YOUR TASK:
All of the data, except its images, should be set down exactly as it appears.

--------------------

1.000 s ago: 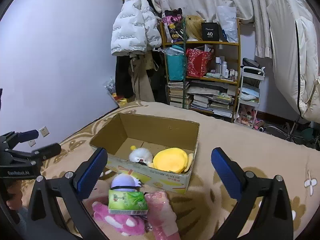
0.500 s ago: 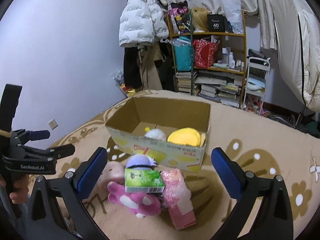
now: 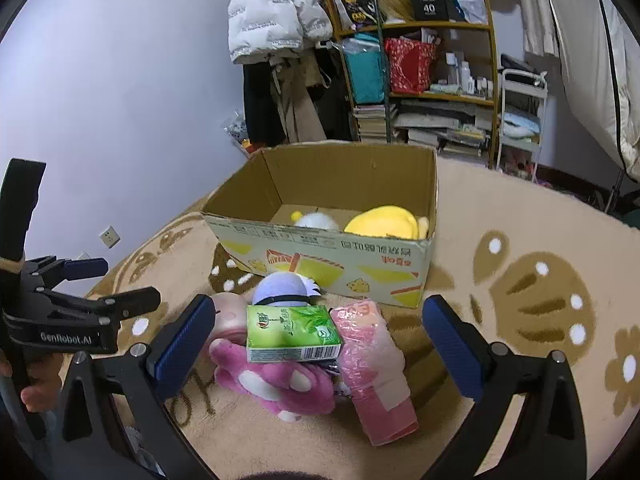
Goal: Organize soft objects
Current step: 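Move both tools back toward the remaining pile beside the box, then grasp the pink cube plush with the left tool while the right tool grasps the green tissue pack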
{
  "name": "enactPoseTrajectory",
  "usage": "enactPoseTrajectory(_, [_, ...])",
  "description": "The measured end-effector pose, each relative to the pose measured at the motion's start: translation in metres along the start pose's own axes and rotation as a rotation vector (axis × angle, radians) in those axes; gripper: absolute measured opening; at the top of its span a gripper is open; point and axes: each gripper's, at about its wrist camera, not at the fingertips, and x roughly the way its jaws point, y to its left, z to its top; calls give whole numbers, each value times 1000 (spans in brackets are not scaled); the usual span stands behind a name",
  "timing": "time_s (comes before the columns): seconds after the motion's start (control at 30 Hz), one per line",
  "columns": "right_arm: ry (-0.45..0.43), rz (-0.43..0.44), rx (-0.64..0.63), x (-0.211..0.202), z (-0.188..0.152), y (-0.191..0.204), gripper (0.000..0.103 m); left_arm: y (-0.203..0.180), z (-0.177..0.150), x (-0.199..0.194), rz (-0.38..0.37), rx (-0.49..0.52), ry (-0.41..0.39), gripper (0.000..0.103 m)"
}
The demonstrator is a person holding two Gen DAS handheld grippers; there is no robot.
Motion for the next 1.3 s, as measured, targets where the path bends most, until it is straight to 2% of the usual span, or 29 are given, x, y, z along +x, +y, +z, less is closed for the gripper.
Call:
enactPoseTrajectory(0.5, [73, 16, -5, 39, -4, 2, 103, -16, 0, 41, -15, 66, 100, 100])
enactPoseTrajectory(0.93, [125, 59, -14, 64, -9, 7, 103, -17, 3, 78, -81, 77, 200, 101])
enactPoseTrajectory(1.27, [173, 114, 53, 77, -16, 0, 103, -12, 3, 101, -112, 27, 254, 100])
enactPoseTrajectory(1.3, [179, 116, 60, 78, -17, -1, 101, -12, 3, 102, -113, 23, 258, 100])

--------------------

THE ANSWER:
1.000 s ago: 
0.500 s ago: 
now: 
Goal: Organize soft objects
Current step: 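Move both tools back toward the remaining pile beside the box, then grasp the pink cube plush with the left tool while the right tool grasps the green tissue pack
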{
  "name": "enactPoseTrajectory",
  "usage": "enactPoseTrajectory(_, [_, ...])",
  "description": "The measured end-effector pose, each relative to the pose measured at the motion's start: translation in metres along the start pose's own axes and rotation as a rotation vector (axis × angle, radians) in those axes; gripper: absolute measured opening; at the top of its span a gripper is open; point and axes: each gripper's, at about its wrist camera, not at the fingertips, and x roughly the way its jaws point, y to its left, z to its top; calls give whole numbers, each value times 1000 (spans in brackets are not scaled); the usual span stands behind a name",
  "timing": "time_s (comes before the columns): seconds after the motion's start (control at 30 Hz), one per line",
  "columns": "right_arm: ry (-0.45..0.43), rz (-0.43..0.44), rx (-0.64..0.63), x (-0.211..0.202), z (-0.188..0.152), y (-0.191..0.204), gripper (0.000..0.103 m); left_arm: y (-0.203..0.180), z (-0.177..0.150), x (-0.199..0.194), rz (-0.38..0.37), rx (-0.49..0.52), ry (-0.41..0.39), gripper (0.000..0.103 m)"
}
The demonstrator is a person holding two Gen DAS handheld grippers; there is no robot.
Motion for the next 1.3 s, as measured, targets where the path bends most, until it is straight to 2% of the usual span, or 29 are given, x, y, z along +x, +y, +z, less is closed for the gripper.
Call:
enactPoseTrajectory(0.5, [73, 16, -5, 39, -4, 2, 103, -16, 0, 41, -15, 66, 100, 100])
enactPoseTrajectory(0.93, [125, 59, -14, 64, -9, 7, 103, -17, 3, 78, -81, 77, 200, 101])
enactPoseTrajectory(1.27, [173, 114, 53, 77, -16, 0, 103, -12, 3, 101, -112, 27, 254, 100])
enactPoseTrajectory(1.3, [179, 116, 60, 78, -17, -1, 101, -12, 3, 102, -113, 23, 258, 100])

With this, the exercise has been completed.